One of the essential functions of DerivaML is to help keep track how ML model results are created so that hey can be shared and reproduced. Every execution in DerivaML is represented by an Execution object, whick keeps track of all of the paramemters associated with and execution and provides a number of functions that enable a program to help keep track of the configuation and results of a model execution.
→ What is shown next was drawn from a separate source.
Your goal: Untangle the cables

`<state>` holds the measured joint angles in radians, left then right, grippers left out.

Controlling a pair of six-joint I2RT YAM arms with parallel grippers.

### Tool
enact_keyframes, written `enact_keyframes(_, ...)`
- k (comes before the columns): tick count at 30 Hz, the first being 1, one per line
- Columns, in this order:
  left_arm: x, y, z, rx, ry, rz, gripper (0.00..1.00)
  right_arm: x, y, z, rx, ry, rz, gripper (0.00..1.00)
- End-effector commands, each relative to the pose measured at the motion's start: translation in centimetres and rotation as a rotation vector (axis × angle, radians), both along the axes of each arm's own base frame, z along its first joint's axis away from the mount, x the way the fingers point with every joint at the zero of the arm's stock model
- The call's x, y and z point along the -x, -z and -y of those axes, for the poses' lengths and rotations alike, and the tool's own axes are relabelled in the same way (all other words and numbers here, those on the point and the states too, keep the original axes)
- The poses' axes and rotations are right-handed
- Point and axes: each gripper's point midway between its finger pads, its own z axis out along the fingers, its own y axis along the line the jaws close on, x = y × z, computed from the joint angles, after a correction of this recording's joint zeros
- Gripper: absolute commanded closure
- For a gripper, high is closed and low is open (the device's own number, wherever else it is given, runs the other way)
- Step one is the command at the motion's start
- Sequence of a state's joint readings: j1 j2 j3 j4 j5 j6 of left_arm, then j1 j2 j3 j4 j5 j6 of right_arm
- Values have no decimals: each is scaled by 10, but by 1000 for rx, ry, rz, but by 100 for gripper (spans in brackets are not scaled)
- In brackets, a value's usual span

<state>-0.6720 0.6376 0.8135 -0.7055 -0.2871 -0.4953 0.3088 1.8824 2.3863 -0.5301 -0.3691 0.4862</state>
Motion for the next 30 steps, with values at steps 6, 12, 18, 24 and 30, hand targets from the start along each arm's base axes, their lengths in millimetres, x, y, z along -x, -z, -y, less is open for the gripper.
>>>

The first step in creating a DerivaML execution is to create an ExectuionConfiguration. The ExecutionConfiguration class is used to specify the inputs that go are to be used by an Execution. These inputs include * A list of datasets that are used * A list of other files (assets) that are to be used. This can include existing models, or any other infomration that the execution might need. * The actual code that is being executed.

ExecutionConfiguration is a Pydantic dataclass. As part of initializing an execution, the assets and datasets in the configuration object are downloaded and cached. The datasets are provided as a list of DatasetSpecw which DatasetSpec(dataset_rid:RID, version:DatasetVersion, materialize:bool)

it will be common to just want to use the latest version of the dataset, in which case you would use: ` ` deriva_nl = DerivaML(...) dataset_rid = ... datasets = [DatasetSpec(dataset_rid, version=deriva_ml.dataset_version(dataset_rid))]

If a dataset is large, downloading from the catalog might take a signficant amount of time.